Non-alcoholic fatty liver disease (NAFLD) is characterized by a buildup of fat within the cells of the liver. Although having fat in the liver is normal, if there is an excessive amount, it can lead to liver scarring and cirrhosis.
Cirrhosis describes a process during which liver cells are gradually replaced by scar tissue, hindering the liver’s capacity to work effectively.
NAFLD is estimated to affect 20 to 30 percent of people in the Western world, and this level appears to be on the rise.
Although some of the risk factors are understood, it is not always clear why one person develops NAFLD while another, similar person, does not. Because of the rising prevalence of NAFLD, a great deal of research is currently under way that attempts to generate an understanding of the pathways behind the condition.
The latest research comes from a team headed up by Dr. Michael Thompson, Ph.D., a pediatric endocrinology fellow at Nationwide Children’s Hospital in Ohio. The results are presented today at the Experimental Biology 2017 meeting, held in Chicago, IL.
Using a mouse model, the research explores the effect, if any, of a maternal high-fat diet on the offspring’s liver health.
Dr. Thompson explains the reasons for his decision to embark on the current project: “Complications of obesity are a significant cost burden for the medical system, especially given the prevalence of obesity. Understanding how maternal exposures impact obesity-related disease such as non-alcoholic fatty liver disease will allow us to develop lower-cost preventative therapies to utilize up front rather than awaiting complications down the road.”
Once the data had been analyzed, they found that exposure to a high-fat diet during development produced changes in the liver that persisted through to adulthood.
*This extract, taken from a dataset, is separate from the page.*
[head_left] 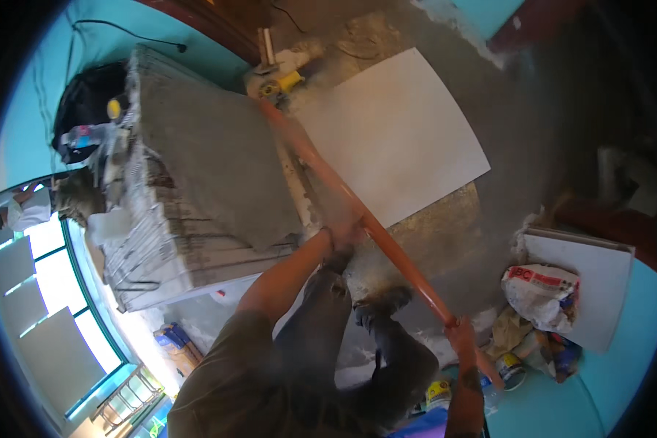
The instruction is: The person measures a tile with a long rod, marks it, and then places it onto a section of floor covered with wet mortar, using a trowel and a hammer to set it in place.
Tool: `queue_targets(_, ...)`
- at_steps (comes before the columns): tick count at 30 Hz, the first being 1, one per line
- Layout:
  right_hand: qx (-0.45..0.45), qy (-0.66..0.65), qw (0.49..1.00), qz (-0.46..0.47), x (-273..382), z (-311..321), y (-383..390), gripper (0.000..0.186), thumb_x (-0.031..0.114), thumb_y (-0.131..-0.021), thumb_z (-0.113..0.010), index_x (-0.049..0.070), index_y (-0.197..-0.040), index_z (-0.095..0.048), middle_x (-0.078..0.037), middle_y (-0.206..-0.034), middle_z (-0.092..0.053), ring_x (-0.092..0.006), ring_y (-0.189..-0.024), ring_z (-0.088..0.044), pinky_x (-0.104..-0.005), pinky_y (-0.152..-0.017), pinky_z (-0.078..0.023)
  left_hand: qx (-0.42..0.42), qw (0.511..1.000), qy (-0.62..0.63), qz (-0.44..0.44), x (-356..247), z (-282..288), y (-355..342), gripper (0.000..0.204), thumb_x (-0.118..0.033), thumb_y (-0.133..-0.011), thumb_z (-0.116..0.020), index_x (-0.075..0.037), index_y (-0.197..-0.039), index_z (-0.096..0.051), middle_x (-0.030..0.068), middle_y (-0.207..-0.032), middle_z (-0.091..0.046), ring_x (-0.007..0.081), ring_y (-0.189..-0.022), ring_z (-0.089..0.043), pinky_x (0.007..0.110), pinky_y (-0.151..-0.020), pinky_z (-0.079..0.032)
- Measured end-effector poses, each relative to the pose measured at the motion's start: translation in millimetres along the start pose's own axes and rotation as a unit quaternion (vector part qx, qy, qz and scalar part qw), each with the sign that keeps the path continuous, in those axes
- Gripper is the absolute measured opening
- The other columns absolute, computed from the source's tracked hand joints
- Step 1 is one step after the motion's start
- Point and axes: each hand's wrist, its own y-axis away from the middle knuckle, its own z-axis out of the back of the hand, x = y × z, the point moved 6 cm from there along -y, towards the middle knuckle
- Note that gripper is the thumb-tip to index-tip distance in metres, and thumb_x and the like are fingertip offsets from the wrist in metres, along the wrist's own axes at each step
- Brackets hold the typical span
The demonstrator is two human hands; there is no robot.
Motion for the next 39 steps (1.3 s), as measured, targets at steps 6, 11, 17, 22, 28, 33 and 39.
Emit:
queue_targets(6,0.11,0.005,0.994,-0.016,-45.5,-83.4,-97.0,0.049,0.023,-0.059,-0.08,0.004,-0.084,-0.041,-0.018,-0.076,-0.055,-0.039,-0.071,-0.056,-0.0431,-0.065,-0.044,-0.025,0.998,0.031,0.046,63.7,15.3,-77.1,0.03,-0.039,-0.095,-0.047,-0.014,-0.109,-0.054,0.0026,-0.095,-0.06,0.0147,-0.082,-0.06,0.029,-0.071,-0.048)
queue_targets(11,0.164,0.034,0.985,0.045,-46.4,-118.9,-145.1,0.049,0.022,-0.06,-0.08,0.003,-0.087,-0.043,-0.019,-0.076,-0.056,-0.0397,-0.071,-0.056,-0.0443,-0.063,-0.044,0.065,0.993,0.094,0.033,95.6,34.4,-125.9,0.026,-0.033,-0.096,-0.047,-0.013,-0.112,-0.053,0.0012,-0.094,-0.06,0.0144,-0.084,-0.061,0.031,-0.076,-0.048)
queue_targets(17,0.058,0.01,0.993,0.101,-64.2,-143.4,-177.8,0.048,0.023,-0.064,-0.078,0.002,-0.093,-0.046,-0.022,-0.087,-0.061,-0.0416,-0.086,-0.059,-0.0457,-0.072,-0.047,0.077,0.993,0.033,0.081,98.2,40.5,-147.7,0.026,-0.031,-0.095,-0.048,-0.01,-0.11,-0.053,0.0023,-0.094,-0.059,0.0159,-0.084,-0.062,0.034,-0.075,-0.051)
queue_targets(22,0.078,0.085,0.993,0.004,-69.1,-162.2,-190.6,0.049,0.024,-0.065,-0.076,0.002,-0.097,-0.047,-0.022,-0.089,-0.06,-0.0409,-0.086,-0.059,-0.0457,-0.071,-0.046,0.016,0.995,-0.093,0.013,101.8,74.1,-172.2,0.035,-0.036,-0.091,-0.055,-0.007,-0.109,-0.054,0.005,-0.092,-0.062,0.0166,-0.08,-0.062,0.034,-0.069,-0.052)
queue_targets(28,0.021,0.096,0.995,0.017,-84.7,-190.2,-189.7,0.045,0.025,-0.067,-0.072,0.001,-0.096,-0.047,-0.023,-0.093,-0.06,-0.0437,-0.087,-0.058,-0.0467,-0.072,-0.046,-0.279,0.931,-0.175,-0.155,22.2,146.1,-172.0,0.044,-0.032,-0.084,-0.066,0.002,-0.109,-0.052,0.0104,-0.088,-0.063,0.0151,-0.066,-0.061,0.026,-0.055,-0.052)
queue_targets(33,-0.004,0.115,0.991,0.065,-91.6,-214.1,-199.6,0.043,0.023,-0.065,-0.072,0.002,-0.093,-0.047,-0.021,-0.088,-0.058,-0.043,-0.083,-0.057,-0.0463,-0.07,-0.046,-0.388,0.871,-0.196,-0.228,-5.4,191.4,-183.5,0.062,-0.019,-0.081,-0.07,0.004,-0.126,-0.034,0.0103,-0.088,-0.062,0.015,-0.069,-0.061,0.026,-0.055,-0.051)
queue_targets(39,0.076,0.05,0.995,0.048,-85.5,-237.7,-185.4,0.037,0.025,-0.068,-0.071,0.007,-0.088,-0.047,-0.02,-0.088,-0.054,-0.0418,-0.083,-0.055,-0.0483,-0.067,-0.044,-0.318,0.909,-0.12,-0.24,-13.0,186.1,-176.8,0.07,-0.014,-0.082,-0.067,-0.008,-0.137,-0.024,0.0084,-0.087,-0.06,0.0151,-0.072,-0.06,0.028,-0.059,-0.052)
These changes remained even if the offspring were fed a low-fat diet after birth.
If this effect is confirmed in humans, it would mean that someone of a healthy weight could still be at risk for NAFLD if their mother had been obese during pregnancy.
When the team looked further into the data, they found that levels of bile acid and the genes involved in its regulation were altered in the offspring of obese mothers. This suggests that the offspring might have cholestasis, a condition in which the normal flow of bile is interrupted.
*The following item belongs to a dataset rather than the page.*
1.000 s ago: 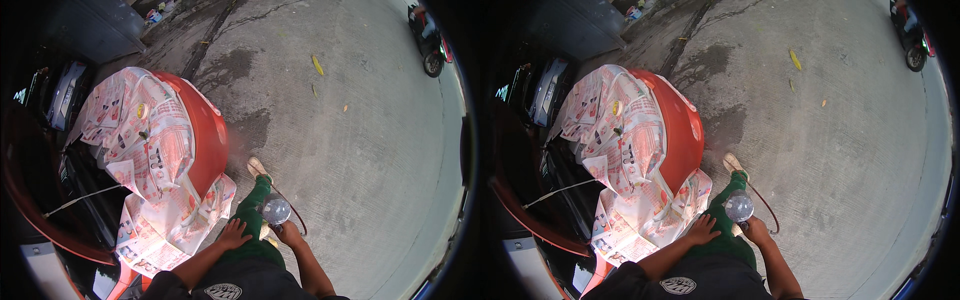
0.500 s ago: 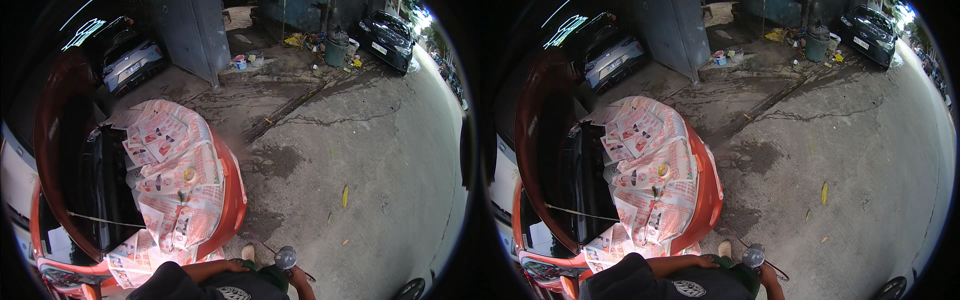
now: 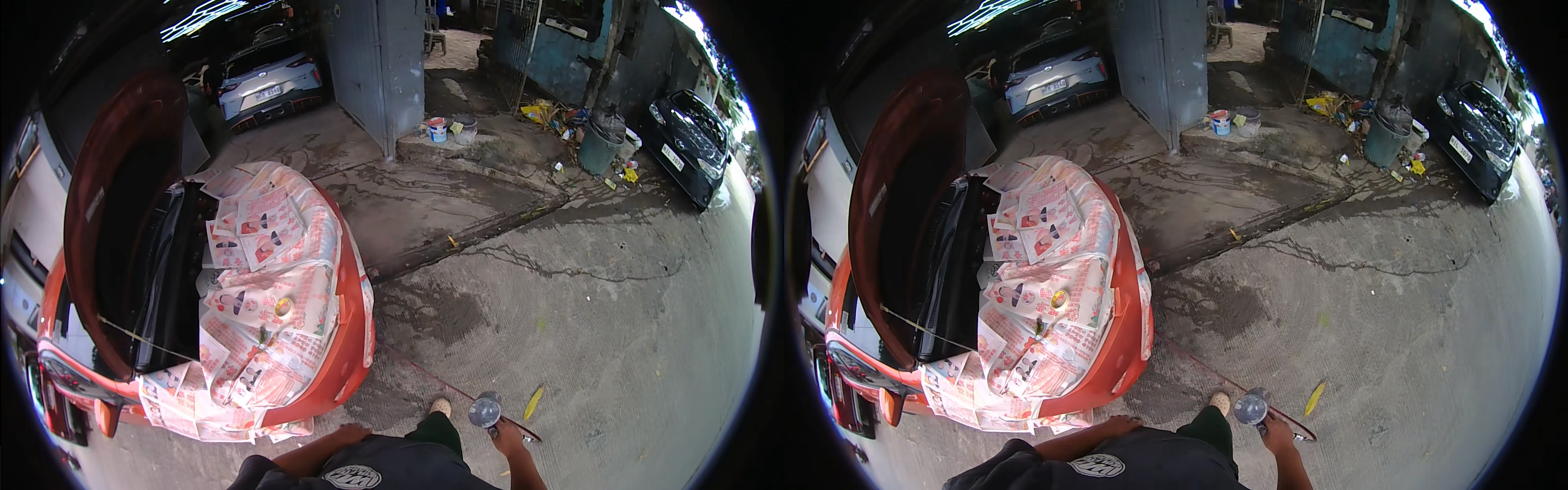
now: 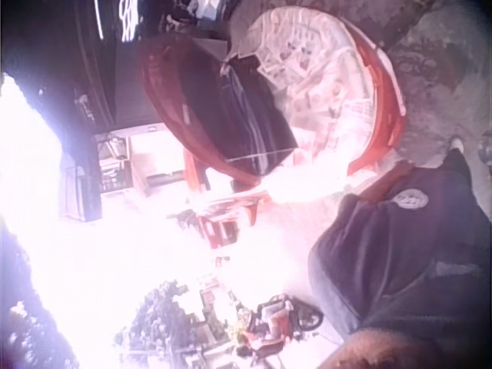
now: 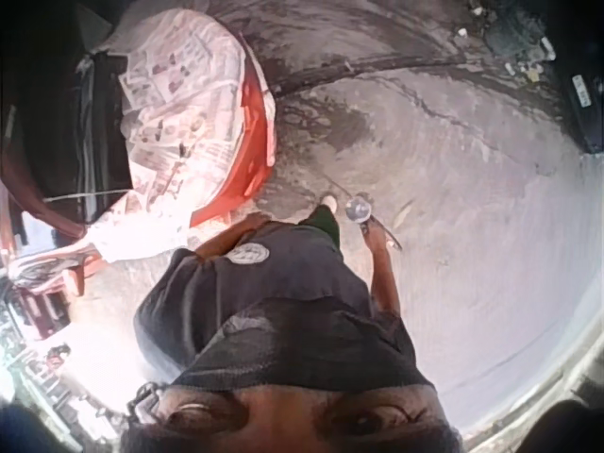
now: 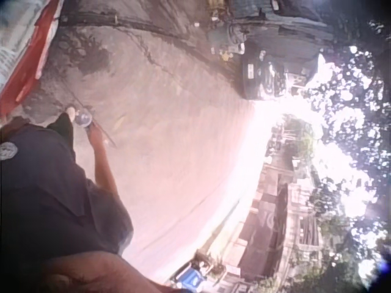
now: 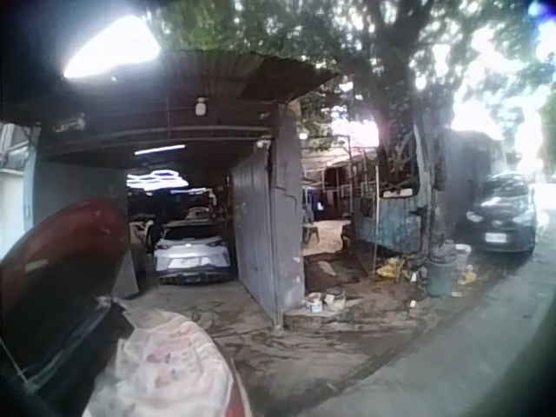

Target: The person uses a spray gun to apply a coat of paint to a red car bumper. The bumper is partially covered with newspaper to protect adjacent areas. The person moves around the bumper, spraying different sections while kneeling and standing.

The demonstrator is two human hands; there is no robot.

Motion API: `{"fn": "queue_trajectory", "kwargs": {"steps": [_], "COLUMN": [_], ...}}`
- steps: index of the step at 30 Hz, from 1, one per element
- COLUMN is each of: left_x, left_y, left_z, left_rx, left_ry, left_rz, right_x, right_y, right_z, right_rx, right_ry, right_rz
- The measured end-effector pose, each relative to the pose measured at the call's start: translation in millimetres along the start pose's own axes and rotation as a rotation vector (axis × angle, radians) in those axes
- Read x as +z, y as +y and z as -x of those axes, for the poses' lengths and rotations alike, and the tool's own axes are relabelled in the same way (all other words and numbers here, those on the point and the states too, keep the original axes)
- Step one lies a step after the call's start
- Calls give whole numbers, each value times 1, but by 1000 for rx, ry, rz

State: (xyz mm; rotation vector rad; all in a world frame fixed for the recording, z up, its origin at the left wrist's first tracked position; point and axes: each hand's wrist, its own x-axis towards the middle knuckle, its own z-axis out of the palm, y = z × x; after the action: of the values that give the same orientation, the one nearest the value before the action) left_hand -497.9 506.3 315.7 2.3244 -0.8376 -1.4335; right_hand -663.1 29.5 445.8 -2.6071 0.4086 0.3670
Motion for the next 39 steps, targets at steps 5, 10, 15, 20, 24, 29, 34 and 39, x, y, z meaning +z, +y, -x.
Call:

“If human offspring from obese mothers have a similar risk for developing fibrosis as we see in mice, we may be able to predict who is going to develop more serious disease.
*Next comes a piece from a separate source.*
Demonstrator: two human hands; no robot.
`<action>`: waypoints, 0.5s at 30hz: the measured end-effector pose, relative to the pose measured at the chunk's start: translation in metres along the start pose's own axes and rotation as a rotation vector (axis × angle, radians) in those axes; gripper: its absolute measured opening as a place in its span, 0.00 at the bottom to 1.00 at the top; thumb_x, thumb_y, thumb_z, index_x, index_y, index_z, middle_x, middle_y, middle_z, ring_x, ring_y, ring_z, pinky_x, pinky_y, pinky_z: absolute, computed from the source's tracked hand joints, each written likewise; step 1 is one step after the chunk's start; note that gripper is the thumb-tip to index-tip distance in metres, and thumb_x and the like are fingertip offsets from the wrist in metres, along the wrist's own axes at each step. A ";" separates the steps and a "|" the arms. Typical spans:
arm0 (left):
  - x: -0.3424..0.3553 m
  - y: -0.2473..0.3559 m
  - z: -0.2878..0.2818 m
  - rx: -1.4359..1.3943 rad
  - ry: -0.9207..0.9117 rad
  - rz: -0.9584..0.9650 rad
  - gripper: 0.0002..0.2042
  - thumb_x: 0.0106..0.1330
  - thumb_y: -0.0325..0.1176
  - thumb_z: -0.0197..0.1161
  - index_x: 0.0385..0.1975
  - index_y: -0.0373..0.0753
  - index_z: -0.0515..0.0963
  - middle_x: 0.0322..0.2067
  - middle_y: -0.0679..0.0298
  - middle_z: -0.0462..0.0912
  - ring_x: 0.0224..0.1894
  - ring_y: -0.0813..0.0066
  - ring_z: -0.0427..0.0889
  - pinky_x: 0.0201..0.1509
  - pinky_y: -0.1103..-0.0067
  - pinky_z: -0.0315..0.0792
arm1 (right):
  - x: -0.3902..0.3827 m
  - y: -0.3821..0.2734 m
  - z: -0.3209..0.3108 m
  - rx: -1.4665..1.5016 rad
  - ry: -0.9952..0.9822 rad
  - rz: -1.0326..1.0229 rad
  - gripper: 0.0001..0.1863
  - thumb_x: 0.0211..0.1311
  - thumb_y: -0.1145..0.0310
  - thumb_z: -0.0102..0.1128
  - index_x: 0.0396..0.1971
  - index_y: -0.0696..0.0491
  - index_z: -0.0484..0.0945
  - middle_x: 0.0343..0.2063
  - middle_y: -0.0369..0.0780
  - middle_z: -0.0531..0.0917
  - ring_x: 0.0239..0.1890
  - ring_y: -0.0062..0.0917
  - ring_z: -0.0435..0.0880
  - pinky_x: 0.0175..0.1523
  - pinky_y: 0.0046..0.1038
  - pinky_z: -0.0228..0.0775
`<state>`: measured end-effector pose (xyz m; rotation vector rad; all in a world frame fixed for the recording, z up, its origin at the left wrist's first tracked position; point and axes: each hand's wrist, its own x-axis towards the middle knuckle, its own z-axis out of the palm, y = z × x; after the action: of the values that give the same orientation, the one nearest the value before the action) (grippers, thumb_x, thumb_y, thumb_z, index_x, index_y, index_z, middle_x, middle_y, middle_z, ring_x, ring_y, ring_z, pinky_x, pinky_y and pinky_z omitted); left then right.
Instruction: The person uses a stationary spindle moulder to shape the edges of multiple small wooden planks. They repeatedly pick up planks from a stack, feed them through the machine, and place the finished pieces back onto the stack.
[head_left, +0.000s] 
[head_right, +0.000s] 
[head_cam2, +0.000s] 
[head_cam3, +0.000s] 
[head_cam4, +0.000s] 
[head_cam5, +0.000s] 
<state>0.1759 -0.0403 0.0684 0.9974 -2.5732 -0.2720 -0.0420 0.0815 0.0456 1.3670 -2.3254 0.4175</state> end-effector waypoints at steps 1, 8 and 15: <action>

Knowing who is most at risk for more serious disease will guide us on which patients should be treated more aggressively. Furthermore, understanding the biological mechanisms involved in this increased risk could lead to preventative therapies.”
Dr. Michael Thompson
The results will need to be confirmed, but they open the door to a raft of new questions. Thompson and his team are now planning research to further investigate the risk of disease progression. Using the same mouse model, they are also designing studies that will examine preventative therapies able to be administered during pregnancy or shortly after birth.
Due to the rising rates of NAFLD, research in this vein is likely to continue at breakneck pace. Preventing or slowing this condition could have huge health benefits for the population at large.